Greene: That time a Denver cop made up excuses to handcuff a reporter

The Colorado Independent: Tina Griego – my colleague who’d normally edit this column – suggested that I calm down and sleep on it before writing.

Find your grounding, she urged me over the phone Thursday on one of her rare days off from our news desk.

That, of course, was sound advice that would have been workable but for the fact that I find my grounding by writing and I’m also so through-the-roof angry that I won’t sleep without having pounded my keyboard about my run-in with a Denver police officer.

It started with the sight of a black man, handcuffed and seated naked on a Colfax Avenue sidewalk across from the Statehouse, his private parts covered only with a small towel, while several Denver police officers stood around him.

As a journalist, I probably would have stopped in any case. But in this particular case, there was context for my interest. It stems partly from the fact that Denver sheriff deputies stood around the limp, lifeless body of Marvin Booker, a homeless, black street preacher, after they killed him in Denver’s jail in 2010. And it also stems from officers similarly having stood around Michael Marshall, a mentally ill, homeless, black man, after having fatally restrained him in 2015.

Given Denver’s history of uniformed officers harassing, hurting, or killing folks, sometimes without offering them medical help, it is part of my job to take notice of any questionable treatment of people in law enforcement’s custody.

That’s what I did Thursday when I was driving on Colfax and wondered why police were standing around a man they’d handcuffed and had sitting butt naked on the sidewalk without taking efforts to at least cover him up.
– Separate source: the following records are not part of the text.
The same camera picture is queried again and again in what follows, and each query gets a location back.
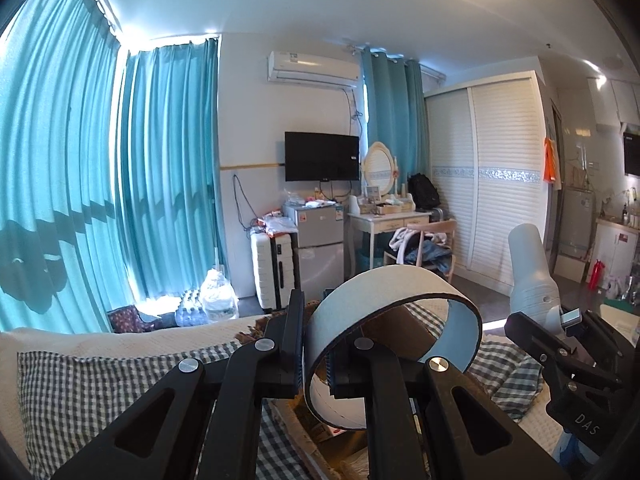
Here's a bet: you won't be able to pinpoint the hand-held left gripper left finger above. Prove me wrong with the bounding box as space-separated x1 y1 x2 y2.
50 287 307 480

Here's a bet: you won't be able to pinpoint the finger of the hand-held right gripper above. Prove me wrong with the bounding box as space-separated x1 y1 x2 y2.
565 309 640 382
504 311 622 402

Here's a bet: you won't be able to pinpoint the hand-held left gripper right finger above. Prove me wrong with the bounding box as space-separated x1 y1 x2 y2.
322 337 571 480

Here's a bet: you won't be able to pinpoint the white plastic bottle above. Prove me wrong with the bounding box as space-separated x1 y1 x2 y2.
507 223 583 335

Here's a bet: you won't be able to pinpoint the brown cardboard box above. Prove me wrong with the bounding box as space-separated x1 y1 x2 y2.
270 305 443 480

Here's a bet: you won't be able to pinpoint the white tape ring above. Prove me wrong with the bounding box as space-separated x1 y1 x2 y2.
302 266 484 433

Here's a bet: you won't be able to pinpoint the flat cardboard sheet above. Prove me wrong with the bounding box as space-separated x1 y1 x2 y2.
554 252 589 284

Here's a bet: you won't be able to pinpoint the white suitcase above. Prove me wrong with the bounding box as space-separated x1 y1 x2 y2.
250 230 300 311

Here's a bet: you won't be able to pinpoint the white plastic bag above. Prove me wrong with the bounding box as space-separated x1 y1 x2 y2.
199 268 240 322

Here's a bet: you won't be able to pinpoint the silver mini fridge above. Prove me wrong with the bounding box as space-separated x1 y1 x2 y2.
282 202 347 297

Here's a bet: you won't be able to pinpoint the pack of water bottles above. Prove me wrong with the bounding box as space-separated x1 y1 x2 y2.
174 290 209 327

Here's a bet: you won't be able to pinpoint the red white bag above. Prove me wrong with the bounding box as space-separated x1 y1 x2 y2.
252 215 299 239

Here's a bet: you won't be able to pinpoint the clothes pile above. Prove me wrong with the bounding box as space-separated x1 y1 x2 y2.
385 227 454 269

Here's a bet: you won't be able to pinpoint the wooden chair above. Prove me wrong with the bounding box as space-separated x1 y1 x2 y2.
382 218 459 282

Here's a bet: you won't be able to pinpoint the white dressing table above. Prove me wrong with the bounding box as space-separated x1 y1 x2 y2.
347 207 434 282

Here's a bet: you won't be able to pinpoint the white slatted wardrobe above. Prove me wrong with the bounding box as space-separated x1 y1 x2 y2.
423 72 549 290

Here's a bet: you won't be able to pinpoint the desk organizer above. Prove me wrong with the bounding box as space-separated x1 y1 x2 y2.
357 194 417 216

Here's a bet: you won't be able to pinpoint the dark floral bag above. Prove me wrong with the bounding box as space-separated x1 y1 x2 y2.
106 305 152 334

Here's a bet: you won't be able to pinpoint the orange hanging cloth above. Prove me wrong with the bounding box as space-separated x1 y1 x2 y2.
543 137 558 183

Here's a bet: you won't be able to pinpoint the black range hood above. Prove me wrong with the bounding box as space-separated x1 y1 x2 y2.
622 130 640 177

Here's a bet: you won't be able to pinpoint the black backpack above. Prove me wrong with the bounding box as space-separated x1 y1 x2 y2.
407 172 442 213

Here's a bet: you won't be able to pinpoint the white oval vanity mirror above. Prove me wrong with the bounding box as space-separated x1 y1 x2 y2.
362 141 397 197

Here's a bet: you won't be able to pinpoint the white bed quilt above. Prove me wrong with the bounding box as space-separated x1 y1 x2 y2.
0 310 568 480

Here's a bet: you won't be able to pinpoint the checked blanket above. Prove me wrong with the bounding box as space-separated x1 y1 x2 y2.
17 305 546 480

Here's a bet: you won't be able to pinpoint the teal window curtain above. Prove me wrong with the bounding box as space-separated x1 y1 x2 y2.
0 0 123 335
116 37 222 306

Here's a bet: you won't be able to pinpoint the narrow teal curtain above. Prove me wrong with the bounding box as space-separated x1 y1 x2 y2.
361 47 427 197

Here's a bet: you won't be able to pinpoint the white air conditioner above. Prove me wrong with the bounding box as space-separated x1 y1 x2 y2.
267 50 362 90

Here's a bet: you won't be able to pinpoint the black wall cable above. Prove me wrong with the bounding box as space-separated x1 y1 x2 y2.
232 174 257 234

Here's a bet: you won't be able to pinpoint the black wall television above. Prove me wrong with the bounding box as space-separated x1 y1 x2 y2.
284 131 361 182

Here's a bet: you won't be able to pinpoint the white wall cabinets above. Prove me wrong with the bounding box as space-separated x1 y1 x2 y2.
587 74 640 134

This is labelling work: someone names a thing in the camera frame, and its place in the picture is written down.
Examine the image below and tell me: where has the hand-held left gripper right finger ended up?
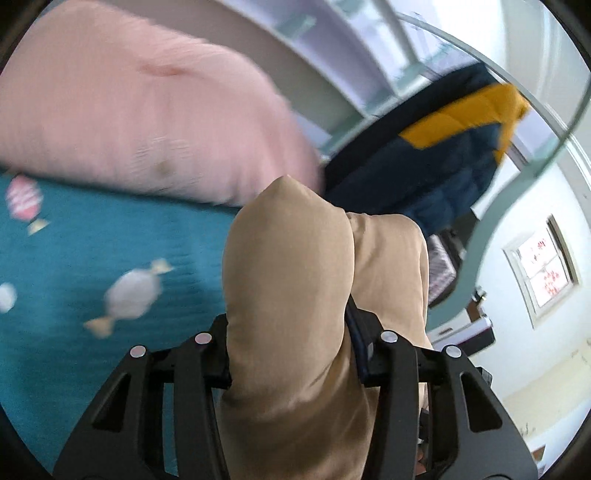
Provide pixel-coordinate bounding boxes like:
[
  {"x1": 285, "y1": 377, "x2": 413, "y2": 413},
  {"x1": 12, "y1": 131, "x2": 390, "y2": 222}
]
[{"x1": 345, "y1": 295, "x2": 539, "y2": 480}]

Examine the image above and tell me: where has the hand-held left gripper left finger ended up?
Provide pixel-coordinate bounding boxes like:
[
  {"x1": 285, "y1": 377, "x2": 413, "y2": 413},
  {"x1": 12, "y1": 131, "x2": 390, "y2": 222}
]
[{"x1": 53, "y1": 314, "x2": 232, "y2": 480}]

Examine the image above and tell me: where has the tan button jacket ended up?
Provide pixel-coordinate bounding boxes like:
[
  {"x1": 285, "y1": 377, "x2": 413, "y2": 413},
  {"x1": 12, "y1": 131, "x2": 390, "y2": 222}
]
[{"x1": 221, "y1": 175, "x2": 435, "y2": 480}]

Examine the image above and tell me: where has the dark wooden desk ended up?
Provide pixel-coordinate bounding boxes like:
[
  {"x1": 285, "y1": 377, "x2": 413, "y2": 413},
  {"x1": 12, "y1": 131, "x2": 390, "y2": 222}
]
[{"x1": 431, "y1": 288, "x2": 497, "y2": 356}]

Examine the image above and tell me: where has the teal candy print bed sheet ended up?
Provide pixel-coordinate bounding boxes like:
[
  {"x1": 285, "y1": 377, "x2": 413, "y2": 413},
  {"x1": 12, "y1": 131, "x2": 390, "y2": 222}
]
[{"x1": 0, "y1": 173, "x2": 241, "y2": 476}]

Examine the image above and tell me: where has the navy and yellow puffer jacket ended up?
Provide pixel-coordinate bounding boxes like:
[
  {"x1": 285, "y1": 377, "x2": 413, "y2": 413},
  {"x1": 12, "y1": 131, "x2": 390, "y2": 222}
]
[{"x1": 323, "y1": 62, "x2": 532, "y2": 236}]

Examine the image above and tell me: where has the white framed window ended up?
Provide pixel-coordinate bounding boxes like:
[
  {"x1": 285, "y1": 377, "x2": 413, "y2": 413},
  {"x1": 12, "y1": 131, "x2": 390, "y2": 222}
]
[{"x1": 503, "y1": 215, "x2": 580, "y2": 328}]

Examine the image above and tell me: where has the pink pillow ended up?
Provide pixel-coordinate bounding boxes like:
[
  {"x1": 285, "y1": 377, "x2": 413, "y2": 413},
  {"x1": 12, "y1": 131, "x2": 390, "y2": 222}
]
[{"x1": 0, "y1": 0, "x2": 326, "y2": 208}]

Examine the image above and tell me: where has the light green bed frame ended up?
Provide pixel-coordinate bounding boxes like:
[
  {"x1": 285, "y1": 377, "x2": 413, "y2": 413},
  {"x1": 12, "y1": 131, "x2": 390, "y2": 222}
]
[{"x1": 318, "y1": 0, "x2": 591, "y2": 333}]

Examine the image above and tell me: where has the lilac wall shelf unit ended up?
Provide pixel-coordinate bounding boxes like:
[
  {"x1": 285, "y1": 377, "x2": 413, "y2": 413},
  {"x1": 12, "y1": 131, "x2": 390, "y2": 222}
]
[{"x1": 222, "y1": 0, "x2": 416, "y2": 121}]

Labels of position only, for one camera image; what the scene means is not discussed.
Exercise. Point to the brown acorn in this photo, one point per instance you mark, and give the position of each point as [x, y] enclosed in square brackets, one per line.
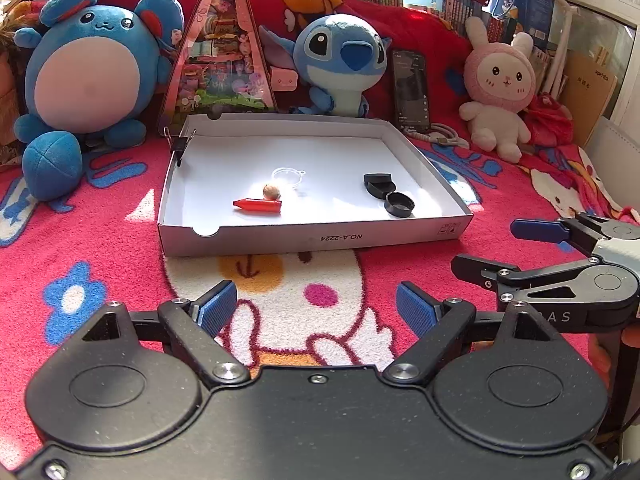
[271, 191]

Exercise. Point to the small pink cube toy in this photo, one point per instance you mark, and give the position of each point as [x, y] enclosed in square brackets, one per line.
[283, 80]

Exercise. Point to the clear plastic half ball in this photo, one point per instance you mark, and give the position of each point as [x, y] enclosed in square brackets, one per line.
[287, 176]

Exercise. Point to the pink bunny plush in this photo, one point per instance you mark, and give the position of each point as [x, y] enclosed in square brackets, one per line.
[500, 85]

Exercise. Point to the brown cardboard envelope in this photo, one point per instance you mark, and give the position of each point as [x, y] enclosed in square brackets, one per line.
[587, 95]

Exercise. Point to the black round hollow cap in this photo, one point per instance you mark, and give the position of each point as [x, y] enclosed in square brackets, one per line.
[399, 205]

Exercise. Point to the black round lid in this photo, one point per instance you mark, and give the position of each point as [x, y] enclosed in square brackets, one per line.
[376, 178]

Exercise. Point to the small black binder clip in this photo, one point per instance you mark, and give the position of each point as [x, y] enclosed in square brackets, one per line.
[179, 147]

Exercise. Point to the round blue mouse plush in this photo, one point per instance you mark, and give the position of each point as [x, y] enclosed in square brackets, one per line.
[85, 90]

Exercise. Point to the orange-red crayon-shaped cap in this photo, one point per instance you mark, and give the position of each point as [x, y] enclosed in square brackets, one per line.
[257, 205]

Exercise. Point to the black smartphone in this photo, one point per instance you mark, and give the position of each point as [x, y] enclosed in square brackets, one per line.
[411, 90]

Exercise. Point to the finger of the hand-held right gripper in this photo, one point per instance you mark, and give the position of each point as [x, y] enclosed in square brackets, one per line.
[530, 280]
[537, 230]

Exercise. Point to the pink printed blanket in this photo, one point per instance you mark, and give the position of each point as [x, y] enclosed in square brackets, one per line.
[100, 240]

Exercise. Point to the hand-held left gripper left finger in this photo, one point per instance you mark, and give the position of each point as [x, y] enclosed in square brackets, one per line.
[217, 307]

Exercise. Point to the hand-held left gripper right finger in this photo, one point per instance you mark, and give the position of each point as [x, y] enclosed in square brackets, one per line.
[417, 307]

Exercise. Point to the black round disc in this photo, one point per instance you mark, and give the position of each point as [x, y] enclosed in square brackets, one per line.
[381, 191]

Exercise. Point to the pink triangular toy box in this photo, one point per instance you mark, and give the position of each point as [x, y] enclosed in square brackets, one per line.
[220, 60]

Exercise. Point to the blue alien plush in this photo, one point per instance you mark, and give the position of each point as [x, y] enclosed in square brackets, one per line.
[340, 55]

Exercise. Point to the white stand pole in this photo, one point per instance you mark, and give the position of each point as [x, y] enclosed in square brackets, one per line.
[565, 45]

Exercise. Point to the white cardboard box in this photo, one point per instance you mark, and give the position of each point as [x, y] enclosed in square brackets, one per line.
[325, 160]

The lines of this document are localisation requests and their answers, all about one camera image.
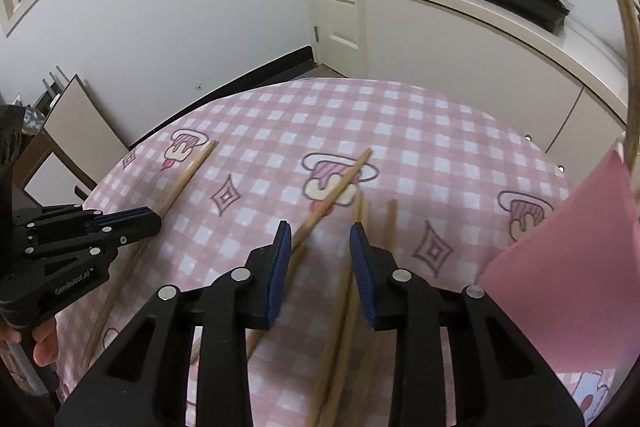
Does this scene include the small wooden side cabinet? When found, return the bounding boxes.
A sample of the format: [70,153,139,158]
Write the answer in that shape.
[12,74,132,208]

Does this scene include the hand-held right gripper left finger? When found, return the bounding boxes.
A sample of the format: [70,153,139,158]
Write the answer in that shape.
[54,221,292,427]

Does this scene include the black plastic bag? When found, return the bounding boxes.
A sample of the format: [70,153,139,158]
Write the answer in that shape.
[0,104,26,172]

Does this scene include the white kitchen cabinet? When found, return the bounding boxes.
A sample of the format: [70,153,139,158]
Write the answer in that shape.
[354,0,631,158]

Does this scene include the thin wooden chopstick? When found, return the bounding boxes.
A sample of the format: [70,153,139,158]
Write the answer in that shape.
[246,148,373,355]
[80,140,219,365]

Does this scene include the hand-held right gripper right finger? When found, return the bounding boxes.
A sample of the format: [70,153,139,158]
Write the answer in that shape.
[349,221,586,427]

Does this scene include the grey metal rack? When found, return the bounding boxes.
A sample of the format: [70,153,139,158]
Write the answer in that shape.
[41,66,71,95]

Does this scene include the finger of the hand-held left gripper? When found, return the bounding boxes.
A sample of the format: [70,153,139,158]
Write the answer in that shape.
[25,216,163,260]
[12,204,153,233]

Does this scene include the pink checked tablecloth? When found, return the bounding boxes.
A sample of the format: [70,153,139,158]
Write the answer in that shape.
[55,78,626,427]

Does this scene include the pink cup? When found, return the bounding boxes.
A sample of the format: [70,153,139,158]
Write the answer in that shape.
[477,142,640,375]

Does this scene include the person's left hand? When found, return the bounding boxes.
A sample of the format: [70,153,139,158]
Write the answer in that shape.
[30,319,61,368]

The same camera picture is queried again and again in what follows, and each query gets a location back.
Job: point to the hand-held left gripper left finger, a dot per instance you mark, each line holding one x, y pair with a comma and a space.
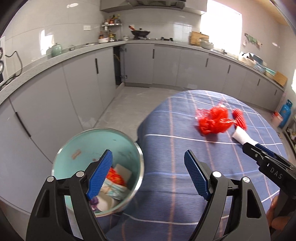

I parked and was using my iPhone to shoot pictures of the scene when Denver Police Officer James Brooks, badge No. 07030, blocked me, then got in my face and told me to stop. I said it was a public sidewalk and that I had the right to take photos. He said I didn’t. I said I did, citing the First Amendment. Officer Brooks tried to one-up me, all legal-like, by saying I was violating the man’s HIPAA rights by shooting his picture.